Soufiane Djilial poursuit en égrenant les retards économiques de l’Algérie : « l’incompréhension du fonctionnement du monde économique, la propension à l’assistanat généralisé et à l’esprit rentier, au populisme sans bornes et tout cela, mélangé à une tendance lourde à la corruption, à l’instrumentalisation de l’administration pour les intérêts privés, et à un choix calamiteux des responsables exécutifs ! »

Sans concessions, Soufiane Djilali met en cause le système de gouvernance dans cet échec : « Malgré tous les atouts naturels » dont dispose l’Algérie, l’organisation de notre système politico-économique « reste en deçà des normes d’une bonne gouvernance. »

Soufiane Djilali propose de s’appuyer sur l’échec de l’Algérie à intégrer les Brics pour lancer un « débat national authentique », « sans idées préconçues, sans calculs électoraux ».

« C’est l’avenir du pays qui est en jeu.
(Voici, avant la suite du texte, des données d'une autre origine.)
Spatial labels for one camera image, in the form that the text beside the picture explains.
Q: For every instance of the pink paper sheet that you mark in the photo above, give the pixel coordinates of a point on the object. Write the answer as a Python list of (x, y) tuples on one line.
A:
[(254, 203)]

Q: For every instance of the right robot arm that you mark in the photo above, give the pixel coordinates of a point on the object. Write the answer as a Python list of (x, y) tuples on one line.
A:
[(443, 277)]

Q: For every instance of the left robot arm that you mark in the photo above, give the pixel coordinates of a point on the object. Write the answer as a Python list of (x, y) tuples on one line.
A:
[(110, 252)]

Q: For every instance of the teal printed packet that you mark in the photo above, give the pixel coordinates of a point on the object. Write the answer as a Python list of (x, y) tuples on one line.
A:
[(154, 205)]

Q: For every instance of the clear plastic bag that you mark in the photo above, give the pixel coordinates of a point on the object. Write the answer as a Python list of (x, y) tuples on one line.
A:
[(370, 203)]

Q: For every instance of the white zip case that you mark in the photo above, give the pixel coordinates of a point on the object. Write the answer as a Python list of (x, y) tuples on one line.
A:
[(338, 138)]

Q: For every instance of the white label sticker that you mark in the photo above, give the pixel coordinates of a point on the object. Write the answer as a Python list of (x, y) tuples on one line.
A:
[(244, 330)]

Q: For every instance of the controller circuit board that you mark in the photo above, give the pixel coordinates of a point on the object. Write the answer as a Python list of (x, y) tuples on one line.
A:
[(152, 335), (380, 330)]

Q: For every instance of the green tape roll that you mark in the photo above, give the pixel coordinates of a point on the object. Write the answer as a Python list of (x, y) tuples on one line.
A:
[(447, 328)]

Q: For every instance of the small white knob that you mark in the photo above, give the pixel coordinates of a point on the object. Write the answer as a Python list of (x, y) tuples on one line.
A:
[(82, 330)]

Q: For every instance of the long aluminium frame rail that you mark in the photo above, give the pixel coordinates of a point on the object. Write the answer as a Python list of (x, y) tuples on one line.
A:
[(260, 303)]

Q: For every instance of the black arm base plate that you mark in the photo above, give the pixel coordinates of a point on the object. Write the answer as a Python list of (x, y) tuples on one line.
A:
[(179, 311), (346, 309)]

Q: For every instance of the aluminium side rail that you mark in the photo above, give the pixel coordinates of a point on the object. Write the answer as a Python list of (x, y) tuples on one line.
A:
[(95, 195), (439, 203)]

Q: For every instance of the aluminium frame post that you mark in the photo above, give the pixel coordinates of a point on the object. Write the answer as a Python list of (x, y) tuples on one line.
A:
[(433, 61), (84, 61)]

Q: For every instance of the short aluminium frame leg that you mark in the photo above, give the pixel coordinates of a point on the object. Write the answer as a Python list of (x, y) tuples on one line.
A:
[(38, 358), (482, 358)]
Dans le cas où chacun se complaît dans ses propres certitudes, aucune issue favorable ne pourra être trouvée », met-il encore en garde.

Il propose de prendre avec « philosophie et courage cet échec pour réfléchir sur notre réalité et se décider enfin à construire, par le travail, l’effort et l’intelligence, notre Algérie pour laquelle trop de sacrifices ont été dilapidés au nom des illusions ».

Abderrazak Makri a également réagi à l’échec de l’Algérie d’intégrer les Brics. Pour l’ancien président du MSP, ce n’est pas surprise. « L’Algérie ne peut pas être membre des BRICS, en raison de la faiblesse de ses indicateurs économiques, notamment de son PIB, de ses capacités technologiques et de la productivité industrielle de notre pays ».